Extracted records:

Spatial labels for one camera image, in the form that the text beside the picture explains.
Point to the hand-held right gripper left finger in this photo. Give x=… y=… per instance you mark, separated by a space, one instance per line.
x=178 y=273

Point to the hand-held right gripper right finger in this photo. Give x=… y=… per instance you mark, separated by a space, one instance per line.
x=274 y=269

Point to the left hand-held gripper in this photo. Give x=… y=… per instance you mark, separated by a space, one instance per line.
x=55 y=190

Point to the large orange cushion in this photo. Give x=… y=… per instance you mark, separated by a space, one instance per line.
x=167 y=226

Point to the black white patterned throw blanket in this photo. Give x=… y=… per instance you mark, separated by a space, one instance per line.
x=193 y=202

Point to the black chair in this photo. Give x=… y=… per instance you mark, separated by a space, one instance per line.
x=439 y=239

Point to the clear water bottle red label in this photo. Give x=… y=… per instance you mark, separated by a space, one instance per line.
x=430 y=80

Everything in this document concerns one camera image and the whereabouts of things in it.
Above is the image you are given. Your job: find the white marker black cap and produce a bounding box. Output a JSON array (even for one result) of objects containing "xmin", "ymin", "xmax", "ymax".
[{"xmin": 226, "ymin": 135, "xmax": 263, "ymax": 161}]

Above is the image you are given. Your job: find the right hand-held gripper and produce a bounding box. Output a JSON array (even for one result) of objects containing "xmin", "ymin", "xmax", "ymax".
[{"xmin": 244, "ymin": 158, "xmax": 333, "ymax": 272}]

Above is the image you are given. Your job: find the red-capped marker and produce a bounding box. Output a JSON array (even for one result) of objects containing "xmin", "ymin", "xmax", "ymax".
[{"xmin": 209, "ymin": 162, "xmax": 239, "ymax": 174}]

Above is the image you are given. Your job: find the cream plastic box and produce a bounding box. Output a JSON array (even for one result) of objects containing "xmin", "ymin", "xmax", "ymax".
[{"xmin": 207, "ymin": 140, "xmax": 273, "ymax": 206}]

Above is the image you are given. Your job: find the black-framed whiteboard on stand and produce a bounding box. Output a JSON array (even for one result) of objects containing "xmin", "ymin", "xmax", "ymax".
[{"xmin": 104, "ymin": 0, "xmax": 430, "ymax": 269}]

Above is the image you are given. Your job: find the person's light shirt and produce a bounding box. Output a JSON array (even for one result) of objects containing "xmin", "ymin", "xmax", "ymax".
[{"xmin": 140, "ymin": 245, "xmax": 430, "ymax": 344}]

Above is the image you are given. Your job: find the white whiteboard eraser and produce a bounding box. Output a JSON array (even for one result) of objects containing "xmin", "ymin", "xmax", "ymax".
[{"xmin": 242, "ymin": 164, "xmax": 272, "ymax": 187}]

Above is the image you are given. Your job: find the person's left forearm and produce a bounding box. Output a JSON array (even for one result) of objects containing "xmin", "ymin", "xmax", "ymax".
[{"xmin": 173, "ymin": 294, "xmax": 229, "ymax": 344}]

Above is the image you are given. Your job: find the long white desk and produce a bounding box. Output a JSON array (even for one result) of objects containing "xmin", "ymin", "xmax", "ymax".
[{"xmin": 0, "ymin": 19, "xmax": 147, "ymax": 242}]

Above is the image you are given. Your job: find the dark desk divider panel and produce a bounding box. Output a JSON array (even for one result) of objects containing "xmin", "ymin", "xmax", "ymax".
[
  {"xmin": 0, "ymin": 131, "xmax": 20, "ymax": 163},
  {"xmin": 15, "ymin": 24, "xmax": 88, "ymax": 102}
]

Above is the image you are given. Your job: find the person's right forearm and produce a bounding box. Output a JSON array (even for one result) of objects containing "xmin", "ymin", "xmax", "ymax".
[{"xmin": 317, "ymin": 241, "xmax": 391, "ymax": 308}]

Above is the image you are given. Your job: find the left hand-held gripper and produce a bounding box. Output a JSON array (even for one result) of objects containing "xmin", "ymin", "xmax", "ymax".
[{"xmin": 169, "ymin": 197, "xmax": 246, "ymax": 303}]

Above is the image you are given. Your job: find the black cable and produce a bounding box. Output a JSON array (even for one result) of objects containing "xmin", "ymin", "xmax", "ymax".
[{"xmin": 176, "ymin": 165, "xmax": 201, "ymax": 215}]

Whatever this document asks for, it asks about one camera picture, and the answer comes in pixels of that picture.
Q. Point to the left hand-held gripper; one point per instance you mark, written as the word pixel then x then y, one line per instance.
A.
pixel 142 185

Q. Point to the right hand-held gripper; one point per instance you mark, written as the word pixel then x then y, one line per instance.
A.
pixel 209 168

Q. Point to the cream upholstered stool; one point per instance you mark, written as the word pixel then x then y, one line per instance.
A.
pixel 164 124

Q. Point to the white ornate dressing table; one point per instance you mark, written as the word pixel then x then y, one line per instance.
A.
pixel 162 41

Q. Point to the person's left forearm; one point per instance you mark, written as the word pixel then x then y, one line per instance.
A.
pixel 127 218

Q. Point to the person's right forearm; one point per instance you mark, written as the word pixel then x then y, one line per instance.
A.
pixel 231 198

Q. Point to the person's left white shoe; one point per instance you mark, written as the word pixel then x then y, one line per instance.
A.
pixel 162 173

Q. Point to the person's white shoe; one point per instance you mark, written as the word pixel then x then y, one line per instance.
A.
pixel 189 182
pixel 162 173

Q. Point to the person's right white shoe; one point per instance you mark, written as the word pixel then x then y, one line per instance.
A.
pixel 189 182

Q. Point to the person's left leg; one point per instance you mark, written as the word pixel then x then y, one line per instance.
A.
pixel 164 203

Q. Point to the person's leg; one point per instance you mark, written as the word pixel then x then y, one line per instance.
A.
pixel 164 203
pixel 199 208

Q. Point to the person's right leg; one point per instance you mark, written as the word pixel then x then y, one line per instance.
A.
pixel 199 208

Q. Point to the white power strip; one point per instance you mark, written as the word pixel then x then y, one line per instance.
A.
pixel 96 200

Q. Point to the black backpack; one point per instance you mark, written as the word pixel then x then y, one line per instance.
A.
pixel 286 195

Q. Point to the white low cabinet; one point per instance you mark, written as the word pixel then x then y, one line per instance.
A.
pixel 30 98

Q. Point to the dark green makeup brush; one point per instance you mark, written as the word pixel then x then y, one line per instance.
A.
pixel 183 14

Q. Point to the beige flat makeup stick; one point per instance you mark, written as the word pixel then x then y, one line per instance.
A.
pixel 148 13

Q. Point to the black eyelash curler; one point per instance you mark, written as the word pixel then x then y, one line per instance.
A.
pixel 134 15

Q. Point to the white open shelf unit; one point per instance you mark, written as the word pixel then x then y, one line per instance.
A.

Aim of the task: Please return the data above exactly as given.

Written response:
Spatial labels for one camera image, in the form that the text beside the picture explains.
Point to the hand-held right gripper left finger in this photo. Give x=… y=… per instance you mark, separated by a space, one instance per line.
x=178 y=273

Point to the hand-held right gripper right finger in this photo. Give x=… y=… per instance you mark, separated by a space, one instance per line.
x=274 y=269

Point to the left hand-held gripper in this photo. Give x=… y=… per instance you mark, separated by a space, one instance per line.
x=55 y=190

Point to the large orange cushion in this photo. Give x=… y=… per instance you mark, separated by a space, one instance per line.
x=167 y=226

Point to the black white patterned throw blanket in this photo. Give x=… y=… per instance you mark, separated by a space, one instance per line.
x=193 y=202

Point to the black chair in this photo. Give x=… y=… per instance you mark, separated by a space, one instance per line.
x=439 y=239

Point to the clear water bottle red label in this photo. Give x=… y=… per instance you mark, separated by a space, one instance per line.
x=430 y=80

Everything in this document concerns one camera image and the whereabouts of things in it.
Above is the image you are given. Your job: find the white marker black cap and produce a bounding box. Output a JSON array (even for one result) of objects containing "xmin", "ymin", "xmax", "ymax".
[{"xmin": 226, "ymin": 135, "xmax": 263, "ymax": 161}]

Above is the image you are given. Your job: find the right hand-held gripper and produce a bounding box. Output a JSON array (even for one result) of objects containing "xmin", "ymin", "xmax", "ymax".
[{"xmin": 244, "ymin": 158, "xmax": 333, "ymax": 272}]

Above is the image you are given. Your job: find the red-capped marker and produce a bounding box. Output a JSON array (even for one result) of objects containing "xmin", "ymin", "xmax", "ymax".
[{"xmin": 209, "ymin": 162, "xmax": 239, "ymax": 174}]

Above is the image you are given. Your job: find the cream plastic box and produce a bounding box. Output a JSON array (even for one result) of objects containing "xmin", "ymin", "xmax", "ymax".
[{"xmin": 207, "ymin": 140, "xmax": 273, "ymax": 206}]

Above is the image you are given. Your job: find the black-framed whiteboard on stand and produce a bounding box. Output a JSON array (even for one result) of objects containing "xmin", "ymin", "xmax", "ymax".
[{"xmin": 104, "ymin": 0, "xmax": 430, "ymax": 269}]

Above is the image you are given. Your job: find the person's light shirt and produce a bounding box. Output a JSON array (even for one result) of objects containing "xmin", "ymin", "xmax", "ymax".
[{"xmin": 140, "ymin": 245, "xmax": 430, "ymax": 344}]

Above is the image you are given. Your job: find the white whiteboard eraser and produce a bounding box. Output a JSON array (even for one result) of objects containing "xmin", "ymin", "xmax", "ymax".
[{"xmin": 242, "ymin": 164, "xmax": 272, "ymax": 187}]

Above is the image you are given. Your job: find the person's left forearm and produce a bounding box. Output a JSON array (even for one result) of objects containing "xmin", "ymin", "xmax", "ymax".
[{"xmin": 173, "ymin": 294, "xmax": 229, "ymax": 344}]

Above is the image you are given. Your job: find the long white desk and produce a bounding box. Output a JSON array (even for one result) of objects containing "xmin", "ymin", "xmax", "ymax".
[{"xmin": 0, "ymin": 19, "xmax": 147, "ymax": 242}]

Above is the image you are given. Your job: find the dark desk divider panel and produce a bounding box. Output a JSON array (even for one result) of objects containing "xmin", "ymin", "xmax", "ymax".
[
  {"xmin": 0, "ymin": 131, "xmax": 20, "ymax": 163},
  {"xmin": 15, "ymin": 24, "xmax": 88, "ymax": 102}
]

Above is the image you are given. Your job: find the person's right forearm and produce a bounding box. Output a JSON array (even for one result) of objects containing "xmin", "ymin", "xmax", "ymax".
[{"xmin": 317, "ymin": 241, "xmax": 391, "ymax": 308}]

Above is the image you are given. Your job: find the left hand-held gripper and produce a bounding box. Output a JSON array (even for one result) of objects containing "xmin", "ymin", "xmax", "ymax".
[{"xmin": 169, "ymin": 197, "xmax": 246, "ymax": 303}]

Above is the image you are given. Your job: find the black cable and produce a bounding box. Output a JSON array (even for one result) of objects containing "xmin", "ymin", "xmax", "ymax".
[{"xmin": 176, "ymin": 165, "xmax": 201, "ymax": 215}]

Whatever this document asks for, it asks about one camera picture, and the answer comes in pixels of that picture.
Q. Point to the left hand-held gripper; one point per instance you mark, written as the word pixel then x then y, one line per instance.
A.
pixel 142 185

Q. Point to the right hand-held gripper; one point per instance you mark, written as the word pixel then x then y, one line per instance.
A.
pixel 209 168

Q. Point to the cream upholstered stool; one point per instance you mark, written as the word pixel then x then y, one line per instance.
A.
pixel 164 124

Q. Point to the white ornate dressing table; one point per instance you mark, written as the word pixel then x then y, one line per instance.
A.
pixel 162 41

Q. Point to the person's left forearm; one point per instance you mark, written as the word pixel then x then y, one line per instance.
A.
pixel 127 218

Q. Point to the person's right forearm; one point per instance you mark, written as the word pixel then x then y, one line per instance.
A.
pixel 231 198

Q. Point to the person's left white shoe; one point per instance you mark, written as the word pixel then x then y, one line per instance.
A.
pixel 162 173

Q. Point to the person's white shoe; one point per instance you mark, written as the word pixel then x then y, one line per instance.
A.
pixel 189 182
pixel 162 173

Q. Point to the person's right white shoe; one point per instance you mark, written as the word pixel then x then y, one line per instance.
A.
pixel 189 182

Q. Point to the person's left leg; one point per instance you mark, written as the word pixel then x then y, one line per instance.
A.
pixel 164 203

Q. Point to the person's leg; one point per instance you mark, written as the word pixel then x then y, one line per instance.
A.
pixel 164 203
pixel 199 208

Q. Point to the person's right leg; one point per instance you mark, written as the word pixel then x then y, one line per instance.
A.
pixel 199 208

Q. Point to the white power strip; one point per instance you mark, written as the word pixel then x then y, one line per instance.
A.
pixel 96 200

Q. Point to the black backpack; one point per instance you mark, written as the word pixel then x then y, one line per instance.
A.
pixel 286 195

Q. Point to the white low cabinet; one point per instance you mark, written as the word pixel then x then y, one line per instance.
A.
pixel 30 98

Q. Point to the dark green makeup brush; one point per instance you mark, written as the word pixel then x then y, one line per instance.
A.
pixel 183 14

Q. Point to the beige flat makeup stick; one point per instance you mark, written as the word pixel then x then y, one line per instance.
A.
pixel 148 13

Q. Point to the black eyelash curler; one point per instance you mark, written as the word pixel then x then y, one line per instance.
A.
pixel 134 15

Q. Point to the white open shelf unit; one point per instance you mark, written as the word pixel then x then y, one line per instance.
A.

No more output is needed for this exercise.